::: Records
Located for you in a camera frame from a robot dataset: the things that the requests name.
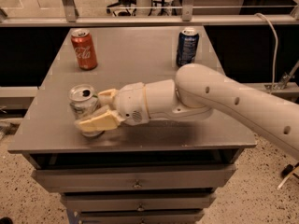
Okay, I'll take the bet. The top grey drawer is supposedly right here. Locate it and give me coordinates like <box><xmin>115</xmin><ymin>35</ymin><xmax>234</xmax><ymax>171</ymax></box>
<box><xmin>32</xmin><ymin>164</ymin><xmax>235</xmax><ymax>193</ymax></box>

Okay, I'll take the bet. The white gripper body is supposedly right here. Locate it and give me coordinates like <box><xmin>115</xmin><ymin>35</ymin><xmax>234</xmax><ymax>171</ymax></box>
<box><xmin>113</xmin><ymin>82</ymin><xmax>150</xmax><ymax>126</ymax></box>

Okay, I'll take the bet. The grey drawer cabinet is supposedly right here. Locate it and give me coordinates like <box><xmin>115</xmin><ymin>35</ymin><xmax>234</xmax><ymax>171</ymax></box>
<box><xmin>7</xmin><ymin>26</ymin><xmax>257</xmax><ymax>224</ymax></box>

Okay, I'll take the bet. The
::::::
Before copying, set the pictures aside; then reproduce each entry above exactly.

> **Problem solution**:
Located for you in a camera frame from a robot dataset: the things that the requests name.
Okay, I'll take the bet. The top grey drawer is supposedly right here. Locate it and give me coordinates like <box><xmin>115</xmin><ymin>35</ymin><xmax>234</xmax><ymax>171</ymax></box>
<box><xmin>32</xmin><ymin>164</ymin><xmax>235</xmax><ymax>193</ymax></box>

Okay, I'll take the bet. The white gripper body is supposedly right here. Locate it and give me coordinates like <box><xmin>115</xmin><ymin>35</ymin><xmax>234</xmax><ymax>171</ymax></box>
<box><xmin>113</xmin><ymin>82</ymin><xmax>150</xmax><ymax>126</ymax></box>

Okay, I'll take the bet. The grey drawer cabinet is supposedly right here. Locate it and give me coordinates like <box><xmin>115</xmin><ymin>35</ymin><xmax>234</xmax><ymax>171</ymax></box>
<box><xmin>7</xmin><ymin>26</ymin><xmax>257</xmax><ymax>224</ymax></box>

Okay, I'll take the bet. The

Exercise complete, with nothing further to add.